==== RECORD SET ====

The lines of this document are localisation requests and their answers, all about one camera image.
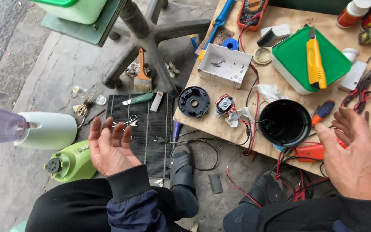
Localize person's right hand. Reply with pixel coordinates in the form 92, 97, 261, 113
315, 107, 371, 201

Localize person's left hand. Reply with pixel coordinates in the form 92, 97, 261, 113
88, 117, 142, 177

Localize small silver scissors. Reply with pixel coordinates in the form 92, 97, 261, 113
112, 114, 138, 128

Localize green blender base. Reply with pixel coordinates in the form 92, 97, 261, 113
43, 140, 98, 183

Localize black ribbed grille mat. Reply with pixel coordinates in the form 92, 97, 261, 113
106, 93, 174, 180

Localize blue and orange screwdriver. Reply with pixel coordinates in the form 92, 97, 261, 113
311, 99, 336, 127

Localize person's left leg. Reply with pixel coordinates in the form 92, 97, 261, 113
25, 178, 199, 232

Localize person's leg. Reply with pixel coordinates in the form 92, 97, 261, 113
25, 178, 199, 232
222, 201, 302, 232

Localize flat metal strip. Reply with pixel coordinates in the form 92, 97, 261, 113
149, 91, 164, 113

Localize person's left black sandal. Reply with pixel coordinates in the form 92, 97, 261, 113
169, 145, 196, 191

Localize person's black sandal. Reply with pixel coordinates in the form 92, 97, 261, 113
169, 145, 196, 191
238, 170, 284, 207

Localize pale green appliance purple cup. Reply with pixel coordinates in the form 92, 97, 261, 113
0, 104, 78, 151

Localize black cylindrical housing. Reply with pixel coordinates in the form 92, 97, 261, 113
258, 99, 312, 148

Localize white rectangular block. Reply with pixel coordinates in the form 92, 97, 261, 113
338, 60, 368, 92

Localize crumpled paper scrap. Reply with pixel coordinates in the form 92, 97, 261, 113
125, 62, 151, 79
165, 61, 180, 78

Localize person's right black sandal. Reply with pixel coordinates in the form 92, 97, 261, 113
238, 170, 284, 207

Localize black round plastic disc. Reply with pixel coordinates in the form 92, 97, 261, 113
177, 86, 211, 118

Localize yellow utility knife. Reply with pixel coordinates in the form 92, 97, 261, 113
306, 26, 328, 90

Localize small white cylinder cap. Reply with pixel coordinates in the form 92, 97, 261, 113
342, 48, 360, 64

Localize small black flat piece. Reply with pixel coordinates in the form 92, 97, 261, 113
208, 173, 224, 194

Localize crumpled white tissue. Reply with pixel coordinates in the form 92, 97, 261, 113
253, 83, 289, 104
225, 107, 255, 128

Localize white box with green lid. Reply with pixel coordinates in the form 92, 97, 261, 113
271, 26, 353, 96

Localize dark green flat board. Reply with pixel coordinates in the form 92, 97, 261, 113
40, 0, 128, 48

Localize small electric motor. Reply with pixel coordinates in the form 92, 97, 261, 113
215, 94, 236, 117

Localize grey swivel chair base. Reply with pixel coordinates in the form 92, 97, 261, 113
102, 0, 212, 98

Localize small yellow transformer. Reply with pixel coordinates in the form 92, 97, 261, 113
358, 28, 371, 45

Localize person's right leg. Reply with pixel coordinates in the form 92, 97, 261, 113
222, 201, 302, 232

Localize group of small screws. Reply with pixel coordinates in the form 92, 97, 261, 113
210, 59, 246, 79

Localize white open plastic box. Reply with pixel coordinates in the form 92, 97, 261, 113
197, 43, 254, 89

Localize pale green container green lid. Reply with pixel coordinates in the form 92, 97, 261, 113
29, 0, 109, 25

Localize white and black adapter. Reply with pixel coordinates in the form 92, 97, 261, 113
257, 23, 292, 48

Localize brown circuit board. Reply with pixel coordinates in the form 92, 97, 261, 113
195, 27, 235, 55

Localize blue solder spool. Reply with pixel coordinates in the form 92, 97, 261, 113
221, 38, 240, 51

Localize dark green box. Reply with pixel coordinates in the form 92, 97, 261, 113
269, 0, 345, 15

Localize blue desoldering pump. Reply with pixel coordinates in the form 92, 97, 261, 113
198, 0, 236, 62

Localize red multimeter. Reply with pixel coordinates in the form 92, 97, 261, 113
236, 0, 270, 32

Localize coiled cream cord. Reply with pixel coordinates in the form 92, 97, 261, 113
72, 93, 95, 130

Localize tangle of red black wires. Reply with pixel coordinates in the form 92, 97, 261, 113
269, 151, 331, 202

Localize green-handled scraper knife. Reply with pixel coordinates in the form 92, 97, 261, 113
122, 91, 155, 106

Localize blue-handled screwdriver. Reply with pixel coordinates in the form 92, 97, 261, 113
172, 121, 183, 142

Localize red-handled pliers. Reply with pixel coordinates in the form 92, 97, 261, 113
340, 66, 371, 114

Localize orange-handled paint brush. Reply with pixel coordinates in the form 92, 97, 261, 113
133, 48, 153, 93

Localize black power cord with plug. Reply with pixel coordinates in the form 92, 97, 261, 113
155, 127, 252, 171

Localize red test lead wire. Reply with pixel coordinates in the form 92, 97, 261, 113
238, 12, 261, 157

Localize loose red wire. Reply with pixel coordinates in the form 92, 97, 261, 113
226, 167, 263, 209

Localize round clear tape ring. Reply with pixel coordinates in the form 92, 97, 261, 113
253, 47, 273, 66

====
==== RECORD SET ====

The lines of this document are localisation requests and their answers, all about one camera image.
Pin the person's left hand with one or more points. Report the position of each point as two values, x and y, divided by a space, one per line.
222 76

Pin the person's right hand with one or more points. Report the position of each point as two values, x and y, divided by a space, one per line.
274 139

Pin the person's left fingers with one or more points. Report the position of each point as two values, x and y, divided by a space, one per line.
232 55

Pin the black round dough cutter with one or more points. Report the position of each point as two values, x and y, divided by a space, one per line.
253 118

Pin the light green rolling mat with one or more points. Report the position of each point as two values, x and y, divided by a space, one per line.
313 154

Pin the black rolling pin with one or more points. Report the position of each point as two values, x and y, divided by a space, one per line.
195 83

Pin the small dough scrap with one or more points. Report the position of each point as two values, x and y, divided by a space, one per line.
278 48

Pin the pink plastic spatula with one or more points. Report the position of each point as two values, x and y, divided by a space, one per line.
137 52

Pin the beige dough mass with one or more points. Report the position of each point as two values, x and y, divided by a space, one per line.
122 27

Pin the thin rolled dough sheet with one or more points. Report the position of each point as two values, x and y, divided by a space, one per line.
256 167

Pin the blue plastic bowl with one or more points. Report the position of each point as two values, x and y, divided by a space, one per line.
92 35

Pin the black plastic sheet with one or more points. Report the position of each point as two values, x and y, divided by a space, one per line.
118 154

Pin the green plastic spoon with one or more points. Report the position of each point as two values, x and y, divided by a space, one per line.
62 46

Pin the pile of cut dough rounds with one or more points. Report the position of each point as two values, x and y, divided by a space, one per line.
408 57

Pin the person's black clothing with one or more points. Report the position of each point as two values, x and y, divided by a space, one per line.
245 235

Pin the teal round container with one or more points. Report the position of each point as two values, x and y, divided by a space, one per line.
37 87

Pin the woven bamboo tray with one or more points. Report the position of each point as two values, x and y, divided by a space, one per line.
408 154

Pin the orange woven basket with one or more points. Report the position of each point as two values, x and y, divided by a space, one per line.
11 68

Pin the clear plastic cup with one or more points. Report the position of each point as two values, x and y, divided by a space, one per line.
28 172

====
==== RECORD SET ====

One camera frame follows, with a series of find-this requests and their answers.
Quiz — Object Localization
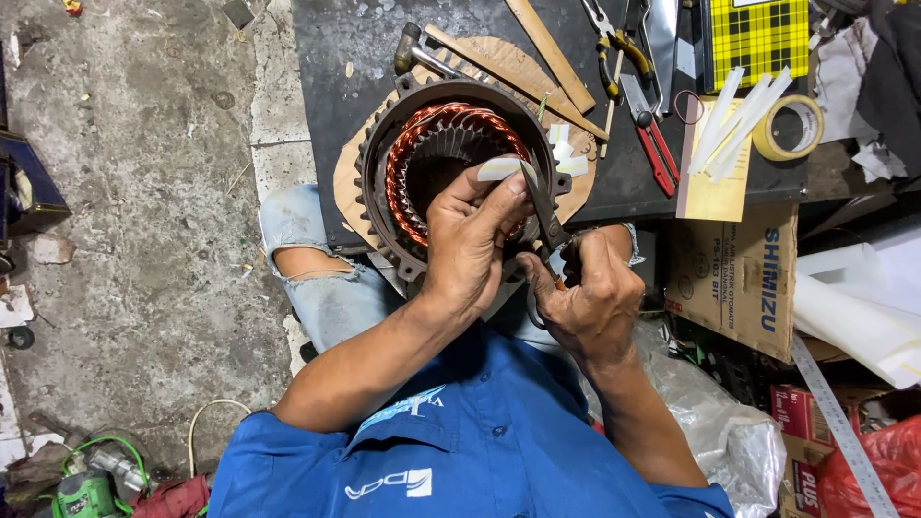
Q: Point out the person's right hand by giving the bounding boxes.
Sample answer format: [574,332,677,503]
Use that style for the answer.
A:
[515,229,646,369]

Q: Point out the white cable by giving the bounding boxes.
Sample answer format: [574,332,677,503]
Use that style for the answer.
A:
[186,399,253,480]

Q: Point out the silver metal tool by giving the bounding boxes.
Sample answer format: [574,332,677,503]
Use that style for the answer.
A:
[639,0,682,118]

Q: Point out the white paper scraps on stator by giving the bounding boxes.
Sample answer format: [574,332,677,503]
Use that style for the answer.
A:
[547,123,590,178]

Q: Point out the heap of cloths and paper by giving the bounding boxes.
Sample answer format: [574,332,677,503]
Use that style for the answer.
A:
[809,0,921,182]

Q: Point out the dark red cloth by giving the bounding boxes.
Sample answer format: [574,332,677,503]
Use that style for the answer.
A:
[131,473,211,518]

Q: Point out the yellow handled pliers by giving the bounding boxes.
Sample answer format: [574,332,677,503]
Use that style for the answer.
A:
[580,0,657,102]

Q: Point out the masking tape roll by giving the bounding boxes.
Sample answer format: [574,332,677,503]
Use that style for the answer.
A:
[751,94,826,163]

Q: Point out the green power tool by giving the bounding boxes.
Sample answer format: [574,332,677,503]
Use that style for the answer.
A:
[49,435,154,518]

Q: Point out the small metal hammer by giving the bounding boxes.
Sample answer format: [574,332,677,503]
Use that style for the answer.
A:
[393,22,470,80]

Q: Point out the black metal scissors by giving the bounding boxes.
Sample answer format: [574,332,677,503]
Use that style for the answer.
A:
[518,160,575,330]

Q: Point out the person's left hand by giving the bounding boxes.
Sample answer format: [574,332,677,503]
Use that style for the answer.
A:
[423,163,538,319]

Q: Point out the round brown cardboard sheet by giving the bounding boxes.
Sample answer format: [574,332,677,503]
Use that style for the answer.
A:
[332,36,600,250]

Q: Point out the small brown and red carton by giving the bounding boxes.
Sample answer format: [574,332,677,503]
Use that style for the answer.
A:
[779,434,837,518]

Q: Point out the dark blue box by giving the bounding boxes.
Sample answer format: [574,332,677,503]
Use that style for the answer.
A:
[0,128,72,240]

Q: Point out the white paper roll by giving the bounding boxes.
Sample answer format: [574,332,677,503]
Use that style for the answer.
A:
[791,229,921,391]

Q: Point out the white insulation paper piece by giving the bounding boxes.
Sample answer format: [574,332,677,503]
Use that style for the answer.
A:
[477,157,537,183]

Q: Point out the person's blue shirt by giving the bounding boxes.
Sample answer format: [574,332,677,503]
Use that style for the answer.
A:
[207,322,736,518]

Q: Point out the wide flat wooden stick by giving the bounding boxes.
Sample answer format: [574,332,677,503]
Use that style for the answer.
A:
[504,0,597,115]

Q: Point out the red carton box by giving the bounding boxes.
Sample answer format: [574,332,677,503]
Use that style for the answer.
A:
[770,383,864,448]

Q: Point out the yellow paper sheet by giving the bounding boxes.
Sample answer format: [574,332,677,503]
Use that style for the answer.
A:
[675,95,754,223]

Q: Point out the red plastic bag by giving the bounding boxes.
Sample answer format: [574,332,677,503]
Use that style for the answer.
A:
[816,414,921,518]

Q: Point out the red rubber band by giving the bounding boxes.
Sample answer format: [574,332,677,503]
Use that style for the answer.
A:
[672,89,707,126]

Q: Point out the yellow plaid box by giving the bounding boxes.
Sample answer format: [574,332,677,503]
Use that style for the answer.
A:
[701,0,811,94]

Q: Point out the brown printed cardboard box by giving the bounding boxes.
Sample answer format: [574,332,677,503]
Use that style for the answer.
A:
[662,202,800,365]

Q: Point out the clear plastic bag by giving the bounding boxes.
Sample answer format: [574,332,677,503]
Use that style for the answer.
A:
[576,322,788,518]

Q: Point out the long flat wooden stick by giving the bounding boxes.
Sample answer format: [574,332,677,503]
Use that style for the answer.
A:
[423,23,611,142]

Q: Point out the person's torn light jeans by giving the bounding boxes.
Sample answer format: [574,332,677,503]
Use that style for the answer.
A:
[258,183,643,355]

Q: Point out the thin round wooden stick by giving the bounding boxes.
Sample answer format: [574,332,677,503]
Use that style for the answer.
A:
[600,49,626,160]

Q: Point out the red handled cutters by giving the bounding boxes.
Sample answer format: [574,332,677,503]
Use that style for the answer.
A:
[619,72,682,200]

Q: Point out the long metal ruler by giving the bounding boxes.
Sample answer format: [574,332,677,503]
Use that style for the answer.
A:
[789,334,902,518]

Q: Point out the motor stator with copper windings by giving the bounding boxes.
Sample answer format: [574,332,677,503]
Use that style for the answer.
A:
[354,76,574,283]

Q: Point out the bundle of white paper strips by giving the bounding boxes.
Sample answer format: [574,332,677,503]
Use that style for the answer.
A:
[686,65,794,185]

====

TASK OBJECTIVE -> Only the lines above that include the word "tool" belong in the answer; copy each one.

ANSWER AREA ->
Q: Point out the silver metal tool by giving the bounding boxes.
Q: Point out the green power tool by giving the bounding boxes.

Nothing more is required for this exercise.